| Your assignment |
Scan the lines below for the word "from". Copy each line you find it in.
----------------------------------------
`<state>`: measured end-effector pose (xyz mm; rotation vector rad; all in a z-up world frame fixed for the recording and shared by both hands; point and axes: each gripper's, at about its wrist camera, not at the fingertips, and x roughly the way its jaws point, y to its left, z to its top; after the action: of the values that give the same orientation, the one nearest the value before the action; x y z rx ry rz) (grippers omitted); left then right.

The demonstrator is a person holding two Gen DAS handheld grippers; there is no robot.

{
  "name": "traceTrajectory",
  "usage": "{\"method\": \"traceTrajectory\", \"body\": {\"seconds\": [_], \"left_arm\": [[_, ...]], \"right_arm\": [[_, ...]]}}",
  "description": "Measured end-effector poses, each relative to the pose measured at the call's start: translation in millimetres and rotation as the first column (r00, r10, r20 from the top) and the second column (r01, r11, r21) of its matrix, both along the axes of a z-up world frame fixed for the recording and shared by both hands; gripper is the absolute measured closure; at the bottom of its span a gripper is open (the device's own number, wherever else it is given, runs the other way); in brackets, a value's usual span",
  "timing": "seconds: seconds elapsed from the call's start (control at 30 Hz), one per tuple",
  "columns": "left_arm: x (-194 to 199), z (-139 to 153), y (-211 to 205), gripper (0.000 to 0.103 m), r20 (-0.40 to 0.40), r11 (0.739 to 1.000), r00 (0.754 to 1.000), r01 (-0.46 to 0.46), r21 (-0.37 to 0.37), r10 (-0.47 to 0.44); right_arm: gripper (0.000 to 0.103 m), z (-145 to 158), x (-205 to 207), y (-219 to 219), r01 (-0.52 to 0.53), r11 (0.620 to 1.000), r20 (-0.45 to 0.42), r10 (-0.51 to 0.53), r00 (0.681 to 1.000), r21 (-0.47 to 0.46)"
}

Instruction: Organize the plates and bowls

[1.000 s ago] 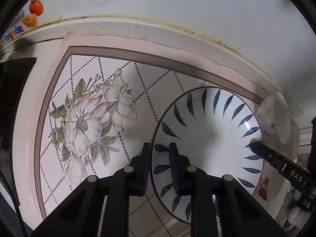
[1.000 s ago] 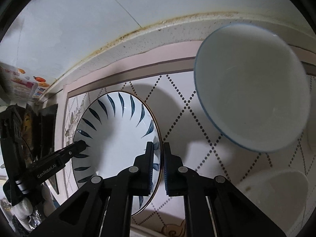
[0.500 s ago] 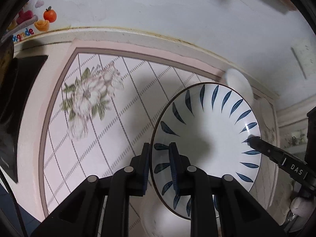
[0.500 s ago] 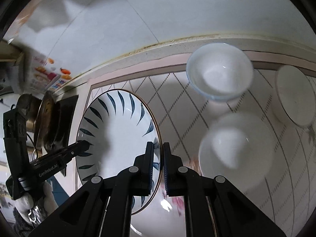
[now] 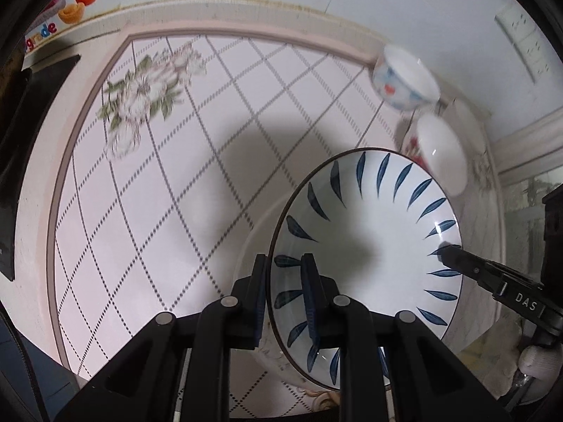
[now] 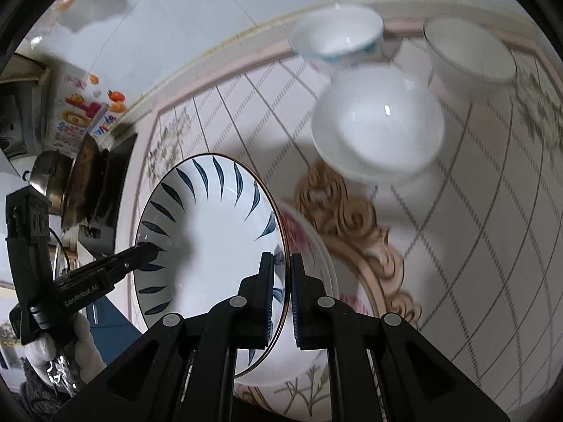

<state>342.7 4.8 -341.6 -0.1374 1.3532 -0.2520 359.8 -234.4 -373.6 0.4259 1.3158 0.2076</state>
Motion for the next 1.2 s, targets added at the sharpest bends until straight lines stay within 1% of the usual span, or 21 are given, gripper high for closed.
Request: {"method": "traceTrajectory", "body": {"seconds": [0.13,0.27,0.7,0.83,0.9,1.0,1.2], "left_arm": [[-4.7,-19.7,-1.7,0.087,-0.032,0.999,0.999,0.019,0.030,-0.018],[-5.6,-27.8,-3.7,0.087,-0.044,0.999,0.999,0.025,0.045,-0.023],[-8.2,-36.5,-13.9,0.087,-0.053,0.996,0.998,0.046,0.083,-0.042],[-7.1,-38.7,-13.1,0.087,-0.064,0.997,0.997,0.036,0.069,-0.031],[-6.6,-40.1,-11.6,0.086,-0.070,0.998,0.997,0.025,0.053,-0.022],[-7.2,-40.8,-9.6,0.086,-0.076,0.999,0.997,0.018,0.042,-0.015],[-8.4,-38.8,-7.5,0.086,-0.091,0.999,0.996,0.001,0.042,0.003]], "right_arm": [[0.093,-21.1,-13.5,2.3,-0.001,1.000,-0.035,0.001,0.999,0.002],[0.093,-33.4,-18.7,3.6,-0.006,1.000,-0.052,0.005,0.999,-0.004],[0.093,-45.8,-14.4,3.7,-0.005,1.000,-0.075,0.003,0.997,-0.016],[0.092,-46.1,-14.6,1.7,0.005,1.000,-0.081,-0.006,0.997,-0.002],[0.090,-45.8,-15.0,0.9,0.010,1.000,-0.091,-0.009,0.996,0.010],[0.090,-45.2,-15.8,0.1,0.015,1.000,-0.105,-0.014,0.994,0.012],[0.090,-44.8,-15.7,-6.4,0.053,0.998,-0.137,-0.046,0.990,0.045]]}}
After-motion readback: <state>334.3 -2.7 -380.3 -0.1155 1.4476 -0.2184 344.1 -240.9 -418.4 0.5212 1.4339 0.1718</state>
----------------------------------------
| Response to the exercise |
  "description": "Measured end-effector poses, each relative to the pose measured at the call's start: translation in millimetres and rotation as the first column (r00, r10, r20 from the top) and the second column (r01, r11, r21) of its matrix, both along the axes of a z-up world frame fixed for the recording and shared by both hands; gripper is the absolute measured closure; at the bottom of its span a gripper is open (the device's own number, wherever else it is given, runs the other way); in brackets, a value's usual span",
  "timing": "seconds: seconds elapsed from the call's start (control at 30 Hz), one per tuple",

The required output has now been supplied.